MediaMath COO Ari Buchalter, PhD in iMedia
How to apply real-time benefits to premium ads
Over the past few years, buyers of online display advertising have been witness to an ever-widening gap between the way "premium" and "remnant" advertising is purchased. On the premium side, the process is characterized by high levels of interaction with publisher sales forces, PowerPoint presentations, pricing negotiations, emails, faxes, and Excel reports. But on the remnant side, a once-similar process with respect to ad networks has given way to the emergence of ad exchanges, real-time bidding (RTB), and demand-side platforms (DSPs). These technologies have put greater media and data access, more precise targeting, algorithmic optimization, turnkey automation, and better analytics and insights directly in the hands of buyers, empowering them not only with knowledge of precisely what media and audiences to buy and at what price, but also with the tools to make it happen. Consequently, we've seen the emergence of a new breed of media buyer (typified by agency "trading desks" like Cadreon, Accuen, and Varick Media Management) focused on systematically mining improvements in both efficiency and effectiveness on behalf of advertisers, with many of the largest display advertisers building out similar capabilities internally. It's nothing short of a revolution in the way online media is bought and managed, but it hasn't applied to premium media, until now.

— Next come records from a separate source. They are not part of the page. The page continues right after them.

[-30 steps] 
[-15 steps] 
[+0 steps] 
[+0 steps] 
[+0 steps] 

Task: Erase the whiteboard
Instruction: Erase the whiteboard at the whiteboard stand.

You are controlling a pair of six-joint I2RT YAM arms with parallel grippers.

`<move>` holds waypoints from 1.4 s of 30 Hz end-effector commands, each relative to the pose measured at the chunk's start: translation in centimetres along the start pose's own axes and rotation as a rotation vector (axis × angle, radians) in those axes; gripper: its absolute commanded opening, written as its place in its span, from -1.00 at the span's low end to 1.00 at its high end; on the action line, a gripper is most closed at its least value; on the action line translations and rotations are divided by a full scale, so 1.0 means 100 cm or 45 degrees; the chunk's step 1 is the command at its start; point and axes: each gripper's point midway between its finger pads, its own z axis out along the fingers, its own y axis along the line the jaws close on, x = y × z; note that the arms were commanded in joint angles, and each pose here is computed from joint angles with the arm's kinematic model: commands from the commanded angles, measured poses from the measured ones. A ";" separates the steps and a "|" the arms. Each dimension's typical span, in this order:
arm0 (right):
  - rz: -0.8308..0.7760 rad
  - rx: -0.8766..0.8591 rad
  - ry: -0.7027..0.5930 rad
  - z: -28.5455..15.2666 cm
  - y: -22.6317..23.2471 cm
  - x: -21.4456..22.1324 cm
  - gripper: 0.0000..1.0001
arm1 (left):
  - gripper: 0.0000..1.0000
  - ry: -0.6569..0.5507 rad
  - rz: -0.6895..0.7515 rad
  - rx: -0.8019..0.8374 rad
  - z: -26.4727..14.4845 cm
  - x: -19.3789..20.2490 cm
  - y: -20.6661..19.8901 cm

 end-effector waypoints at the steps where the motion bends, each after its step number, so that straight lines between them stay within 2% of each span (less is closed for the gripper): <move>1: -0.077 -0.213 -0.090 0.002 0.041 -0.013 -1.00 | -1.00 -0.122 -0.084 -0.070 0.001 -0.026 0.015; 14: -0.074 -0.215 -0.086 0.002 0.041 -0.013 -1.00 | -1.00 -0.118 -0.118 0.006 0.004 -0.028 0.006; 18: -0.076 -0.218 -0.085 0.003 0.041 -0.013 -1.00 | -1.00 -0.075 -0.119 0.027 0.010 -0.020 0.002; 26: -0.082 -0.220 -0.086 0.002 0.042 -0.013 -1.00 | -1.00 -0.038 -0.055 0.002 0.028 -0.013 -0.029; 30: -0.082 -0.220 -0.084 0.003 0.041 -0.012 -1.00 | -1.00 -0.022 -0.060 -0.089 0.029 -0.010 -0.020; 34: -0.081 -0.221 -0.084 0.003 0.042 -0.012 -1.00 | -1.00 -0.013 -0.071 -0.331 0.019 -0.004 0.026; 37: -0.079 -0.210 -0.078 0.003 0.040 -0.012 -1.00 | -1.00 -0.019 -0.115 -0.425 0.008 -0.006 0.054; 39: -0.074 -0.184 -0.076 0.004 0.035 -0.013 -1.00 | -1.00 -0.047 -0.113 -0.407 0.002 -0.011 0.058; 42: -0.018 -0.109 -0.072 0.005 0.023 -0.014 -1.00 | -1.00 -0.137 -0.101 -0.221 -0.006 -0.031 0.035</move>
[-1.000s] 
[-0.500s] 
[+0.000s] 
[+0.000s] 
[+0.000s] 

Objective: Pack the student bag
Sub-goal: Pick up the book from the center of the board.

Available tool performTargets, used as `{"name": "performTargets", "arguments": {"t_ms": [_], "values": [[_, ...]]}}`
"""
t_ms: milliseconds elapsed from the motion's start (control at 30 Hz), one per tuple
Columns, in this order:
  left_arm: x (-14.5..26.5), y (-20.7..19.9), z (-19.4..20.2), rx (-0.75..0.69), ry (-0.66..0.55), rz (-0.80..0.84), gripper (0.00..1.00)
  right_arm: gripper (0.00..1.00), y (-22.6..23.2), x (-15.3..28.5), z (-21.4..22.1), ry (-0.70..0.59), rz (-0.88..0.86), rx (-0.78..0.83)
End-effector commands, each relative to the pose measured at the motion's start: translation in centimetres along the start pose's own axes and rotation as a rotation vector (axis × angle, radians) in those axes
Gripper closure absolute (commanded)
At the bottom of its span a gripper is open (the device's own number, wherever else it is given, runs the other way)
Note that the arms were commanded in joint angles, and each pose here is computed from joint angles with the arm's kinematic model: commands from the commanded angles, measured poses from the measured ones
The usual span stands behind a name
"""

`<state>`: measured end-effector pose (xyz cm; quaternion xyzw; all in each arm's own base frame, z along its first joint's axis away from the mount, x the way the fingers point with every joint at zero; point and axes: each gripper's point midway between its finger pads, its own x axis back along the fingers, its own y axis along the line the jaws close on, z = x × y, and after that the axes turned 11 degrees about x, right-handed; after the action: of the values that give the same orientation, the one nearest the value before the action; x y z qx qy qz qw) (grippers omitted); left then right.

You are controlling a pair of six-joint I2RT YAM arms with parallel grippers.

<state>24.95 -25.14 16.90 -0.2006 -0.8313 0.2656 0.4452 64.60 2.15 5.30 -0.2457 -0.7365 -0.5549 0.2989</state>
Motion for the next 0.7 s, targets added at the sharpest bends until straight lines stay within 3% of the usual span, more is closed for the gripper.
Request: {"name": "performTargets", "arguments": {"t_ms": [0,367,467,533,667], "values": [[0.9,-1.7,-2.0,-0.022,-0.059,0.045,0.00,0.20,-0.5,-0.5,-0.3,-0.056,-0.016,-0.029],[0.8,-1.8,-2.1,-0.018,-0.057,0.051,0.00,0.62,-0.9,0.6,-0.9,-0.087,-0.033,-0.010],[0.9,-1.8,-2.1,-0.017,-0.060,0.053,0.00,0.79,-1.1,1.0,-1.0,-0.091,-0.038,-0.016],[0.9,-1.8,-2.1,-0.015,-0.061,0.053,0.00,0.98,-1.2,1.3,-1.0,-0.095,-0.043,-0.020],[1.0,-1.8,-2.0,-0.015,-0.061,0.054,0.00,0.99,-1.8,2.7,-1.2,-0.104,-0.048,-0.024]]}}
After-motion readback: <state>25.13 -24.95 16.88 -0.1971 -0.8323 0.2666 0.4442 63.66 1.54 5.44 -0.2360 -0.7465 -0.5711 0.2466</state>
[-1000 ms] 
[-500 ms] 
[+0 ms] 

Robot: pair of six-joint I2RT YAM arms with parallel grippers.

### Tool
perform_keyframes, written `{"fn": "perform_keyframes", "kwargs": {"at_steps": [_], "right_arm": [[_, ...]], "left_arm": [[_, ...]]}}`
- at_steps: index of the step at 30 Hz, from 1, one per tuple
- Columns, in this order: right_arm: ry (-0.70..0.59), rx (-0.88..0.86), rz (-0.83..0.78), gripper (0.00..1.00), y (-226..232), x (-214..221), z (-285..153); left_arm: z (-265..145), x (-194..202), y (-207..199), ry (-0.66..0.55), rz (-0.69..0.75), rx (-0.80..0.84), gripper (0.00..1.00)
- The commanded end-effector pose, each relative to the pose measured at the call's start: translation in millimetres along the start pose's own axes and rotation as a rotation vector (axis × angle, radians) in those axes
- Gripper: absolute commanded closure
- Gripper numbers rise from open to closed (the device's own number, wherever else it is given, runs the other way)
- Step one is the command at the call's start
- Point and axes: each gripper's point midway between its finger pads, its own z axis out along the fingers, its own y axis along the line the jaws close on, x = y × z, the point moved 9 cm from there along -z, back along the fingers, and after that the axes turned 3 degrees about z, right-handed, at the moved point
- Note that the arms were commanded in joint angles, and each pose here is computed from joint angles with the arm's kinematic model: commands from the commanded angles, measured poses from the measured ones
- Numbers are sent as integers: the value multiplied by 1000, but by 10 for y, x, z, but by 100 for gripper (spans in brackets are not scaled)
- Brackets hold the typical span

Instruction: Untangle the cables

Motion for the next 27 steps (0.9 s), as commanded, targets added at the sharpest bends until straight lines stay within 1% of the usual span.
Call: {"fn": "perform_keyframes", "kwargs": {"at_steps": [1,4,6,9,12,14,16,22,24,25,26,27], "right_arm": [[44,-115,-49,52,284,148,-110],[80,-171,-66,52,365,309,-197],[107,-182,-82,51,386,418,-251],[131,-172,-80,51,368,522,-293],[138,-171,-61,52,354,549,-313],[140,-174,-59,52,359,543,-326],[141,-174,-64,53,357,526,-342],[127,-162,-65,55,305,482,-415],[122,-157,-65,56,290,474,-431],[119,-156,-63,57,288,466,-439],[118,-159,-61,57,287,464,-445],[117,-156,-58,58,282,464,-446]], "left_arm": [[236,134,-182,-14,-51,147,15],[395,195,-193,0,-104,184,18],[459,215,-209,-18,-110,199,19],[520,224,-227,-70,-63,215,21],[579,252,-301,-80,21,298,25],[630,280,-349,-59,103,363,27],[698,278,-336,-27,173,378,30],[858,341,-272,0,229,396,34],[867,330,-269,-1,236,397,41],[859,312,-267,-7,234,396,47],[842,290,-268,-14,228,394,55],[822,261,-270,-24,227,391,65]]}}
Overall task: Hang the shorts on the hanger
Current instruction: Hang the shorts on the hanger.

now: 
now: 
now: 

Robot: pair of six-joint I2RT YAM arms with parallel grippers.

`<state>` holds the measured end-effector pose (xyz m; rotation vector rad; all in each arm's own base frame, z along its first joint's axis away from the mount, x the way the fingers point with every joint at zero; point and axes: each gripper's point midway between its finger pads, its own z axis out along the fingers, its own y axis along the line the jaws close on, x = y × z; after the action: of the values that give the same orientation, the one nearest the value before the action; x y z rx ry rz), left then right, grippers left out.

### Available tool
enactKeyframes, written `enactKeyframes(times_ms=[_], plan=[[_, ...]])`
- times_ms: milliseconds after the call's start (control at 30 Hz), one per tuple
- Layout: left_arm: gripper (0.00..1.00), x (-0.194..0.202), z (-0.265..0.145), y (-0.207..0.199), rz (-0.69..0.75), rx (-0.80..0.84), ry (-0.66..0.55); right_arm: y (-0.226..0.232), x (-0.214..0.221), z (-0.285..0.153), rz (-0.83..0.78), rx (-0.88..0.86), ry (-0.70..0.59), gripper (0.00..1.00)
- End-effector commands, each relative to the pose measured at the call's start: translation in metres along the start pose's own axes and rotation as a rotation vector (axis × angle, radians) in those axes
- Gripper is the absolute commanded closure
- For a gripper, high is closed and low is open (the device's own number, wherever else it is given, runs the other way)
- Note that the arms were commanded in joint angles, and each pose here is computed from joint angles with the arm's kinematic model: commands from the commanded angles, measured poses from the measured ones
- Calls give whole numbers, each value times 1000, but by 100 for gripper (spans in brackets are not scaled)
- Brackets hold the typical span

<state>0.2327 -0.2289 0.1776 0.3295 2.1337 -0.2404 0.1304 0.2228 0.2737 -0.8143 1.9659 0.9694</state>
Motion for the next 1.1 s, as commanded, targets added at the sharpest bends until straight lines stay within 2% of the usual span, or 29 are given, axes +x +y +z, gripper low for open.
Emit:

Of course, the premium vs. remnant distinction is an outgrowth of the primary vs. secondary market structure — essentially replicated from the world of offline media. Publishers sell as much as they can up front for higher cost-per-impression (CPM) prices, along with benefits such as content integration, guaranteed delivery, and advance knowledge of where each ad will run. The unsold inventory goes to an aggregator (historically an ad network), which monetizes it at much lower CPMs and, typically, without these benefits to the buyer, but protects publishers from channel conflict by not disclosing specific publishers and prices.
In that sense, the publisher classification of inventory as remnant is somewhat arbitrary since it is, by definition, whatever could not be sold on a premium basis. However, an advertiser's definition of premium and remnant might be very different. For example, an advertiser might say that any impression that targeted its ideal customer would be premium, even if it wasn't on the publisher's homepage or integrated with the publisher's content. Or that any impression that was more than a five-times average likelihood to generate a conversion was premium, even if it couldn't be known in advance on exactly which page it would run. And in fact, much of the value created by the DSP revolution has come from exactly that — buyers using data and advanced analytics to understand which impressions are truly valuable to them and why.
The notion that premium versus remnant is a relative concept is further supported by the data: CPMs for remnant impressions on ad exchanges are higher, not lower, than corresponding CPMs for the same inventory on ad networks. Why? Because DSPs offer buyers a full view of the media, and help the user to understand exactly what works and what doesn't. They can much more accurately separate the wheat from the chaff, and in many cases one advertiser's chaff is actually another advertiser's wheat.
Those DSPs employing sophisticated bid optimization algorithms to value impressions (which isn't all of them, so I encourage buyers to ask their DSPs to see the actual output of those algorithms) are not looking to find cheap impressions that are worth very little (that would actually be a losing strategy); they are looking to find effective impressions that are worth a lot. That's why in many cases the CPMs bid for remnant RTB impressions actually exceed what publishers get from their premium pricing.
As a simple example, consider two otherwise identical ad impressions on the same publisher, but with one key difference: The first impression is for a user that the advertiser knows has visited its site and checked out the product but not yet purchased, while the second impression is for a random user with no such history. That information alone could warrant, say, a $20 CPM bid for the first impression versus a 50-cent CPM bid for the second. Now imagine every advertiser looking at the world through that lens, and imagine they are looking not at one, but hundreds or thousands of data points on every ad impression. That's a very different lens for understanding value than the one publishers look through when they see the same impressions.